4 jam lamanya Anin dan Sherin duduk bersebelahan dalam keadaan diam. Memperhatikan guru yang tengah mengoceh panjang lebar menjelaskan tentang bagaimana gangguan pada sistem saraf manusia dan blablabla. pikirnya, sarafnya kini sudah tertanggu jadi mereka harus mempelajari materi tersebut dengan baik.
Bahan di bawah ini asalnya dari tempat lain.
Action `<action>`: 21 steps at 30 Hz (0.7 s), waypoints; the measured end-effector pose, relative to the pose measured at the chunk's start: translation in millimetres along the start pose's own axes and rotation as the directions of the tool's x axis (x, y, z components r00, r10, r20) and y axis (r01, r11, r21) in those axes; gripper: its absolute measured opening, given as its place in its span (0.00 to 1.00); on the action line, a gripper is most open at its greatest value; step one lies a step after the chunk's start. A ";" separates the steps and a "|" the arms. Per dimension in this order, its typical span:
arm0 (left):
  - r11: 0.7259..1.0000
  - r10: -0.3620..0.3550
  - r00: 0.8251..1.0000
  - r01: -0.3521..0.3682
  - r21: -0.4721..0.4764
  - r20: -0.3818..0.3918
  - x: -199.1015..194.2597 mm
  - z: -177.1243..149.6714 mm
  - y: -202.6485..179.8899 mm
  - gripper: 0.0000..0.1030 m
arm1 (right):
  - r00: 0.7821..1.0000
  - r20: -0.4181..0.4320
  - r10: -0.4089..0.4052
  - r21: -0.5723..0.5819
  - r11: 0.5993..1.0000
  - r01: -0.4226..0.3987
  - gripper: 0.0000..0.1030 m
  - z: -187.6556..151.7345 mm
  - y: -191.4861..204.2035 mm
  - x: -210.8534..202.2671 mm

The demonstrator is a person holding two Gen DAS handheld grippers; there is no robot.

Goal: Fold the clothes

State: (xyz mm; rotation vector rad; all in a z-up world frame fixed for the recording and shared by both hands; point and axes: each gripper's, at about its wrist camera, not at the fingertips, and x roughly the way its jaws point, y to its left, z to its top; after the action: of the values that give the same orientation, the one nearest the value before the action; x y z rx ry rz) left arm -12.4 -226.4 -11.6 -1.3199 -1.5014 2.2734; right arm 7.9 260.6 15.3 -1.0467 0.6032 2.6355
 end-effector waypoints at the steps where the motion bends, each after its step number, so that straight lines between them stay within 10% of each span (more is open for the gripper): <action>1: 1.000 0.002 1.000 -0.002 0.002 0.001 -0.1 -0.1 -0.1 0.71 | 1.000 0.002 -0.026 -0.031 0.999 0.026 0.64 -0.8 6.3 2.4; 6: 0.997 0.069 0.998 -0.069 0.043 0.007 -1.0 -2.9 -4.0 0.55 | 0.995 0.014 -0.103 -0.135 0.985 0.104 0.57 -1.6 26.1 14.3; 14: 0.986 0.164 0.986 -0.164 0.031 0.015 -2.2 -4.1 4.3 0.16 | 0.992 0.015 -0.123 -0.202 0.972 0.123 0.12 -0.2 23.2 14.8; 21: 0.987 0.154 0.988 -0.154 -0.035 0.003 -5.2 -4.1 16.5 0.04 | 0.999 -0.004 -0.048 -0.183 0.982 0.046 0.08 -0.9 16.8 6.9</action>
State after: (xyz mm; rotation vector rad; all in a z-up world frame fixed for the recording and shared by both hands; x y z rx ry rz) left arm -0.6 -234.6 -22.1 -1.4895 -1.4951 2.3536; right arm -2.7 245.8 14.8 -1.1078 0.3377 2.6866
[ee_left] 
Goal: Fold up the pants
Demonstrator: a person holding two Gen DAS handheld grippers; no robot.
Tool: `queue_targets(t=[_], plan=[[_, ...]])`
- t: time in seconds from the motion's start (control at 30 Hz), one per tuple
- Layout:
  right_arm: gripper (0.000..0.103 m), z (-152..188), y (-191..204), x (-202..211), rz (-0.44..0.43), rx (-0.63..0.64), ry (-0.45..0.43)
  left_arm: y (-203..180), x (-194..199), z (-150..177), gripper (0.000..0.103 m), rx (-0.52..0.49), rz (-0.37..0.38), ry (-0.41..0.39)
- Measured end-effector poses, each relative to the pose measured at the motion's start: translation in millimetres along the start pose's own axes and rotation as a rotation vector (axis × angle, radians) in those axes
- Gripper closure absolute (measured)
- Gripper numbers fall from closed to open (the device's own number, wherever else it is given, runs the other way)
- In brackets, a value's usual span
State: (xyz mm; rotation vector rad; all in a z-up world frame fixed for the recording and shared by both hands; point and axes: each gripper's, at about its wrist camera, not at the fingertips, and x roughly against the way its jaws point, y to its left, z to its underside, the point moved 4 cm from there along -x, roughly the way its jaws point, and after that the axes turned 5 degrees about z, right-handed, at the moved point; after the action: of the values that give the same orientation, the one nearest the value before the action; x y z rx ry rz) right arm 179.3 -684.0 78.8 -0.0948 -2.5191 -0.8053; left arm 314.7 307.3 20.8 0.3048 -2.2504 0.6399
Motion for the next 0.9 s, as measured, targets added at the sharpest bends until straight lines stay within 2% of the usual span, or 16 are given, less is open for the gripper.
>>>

Entah bagaimana, pelajaran biologi saat ini sangat menarik untuk kedua gadis yang tengah diam-diaman tersebut.

Bel istirahat bunyi bersamaan dengan selesainya penjelasan guru tersebut, membuat semua murid bernapas lega dan bersorak layaknya anak kecil yang mendapat hadiah mainan dari orang tuanya. Lain halnya dengan Anin dan Sherin, tak ada helaan napas ataupun sorakan seperti yang lainnya.

Sherin membereskan seluruh bukunya dan dimasukkan ke dalam laci mejanya, begitu pula Anin. Tanpa sepatah katapun keluar dari mulut keduanya, Sherin beranjak keluar kelas meninggalkan Anin yang tengah menatapnya dengan ekspresi yang tak terbaca.

Anin menghela napas dengan kasar, biarkan saja jika semua orang ingin meninggalkannya sendirian. Kalau memang perlu, ia akan mencoba untuk pindah saja ke mars agar bisa hidup sendirian dan lari dari kenyataan. Seandainya itu bukan hal yang absurd, sudah ia lakukan sejak dulu.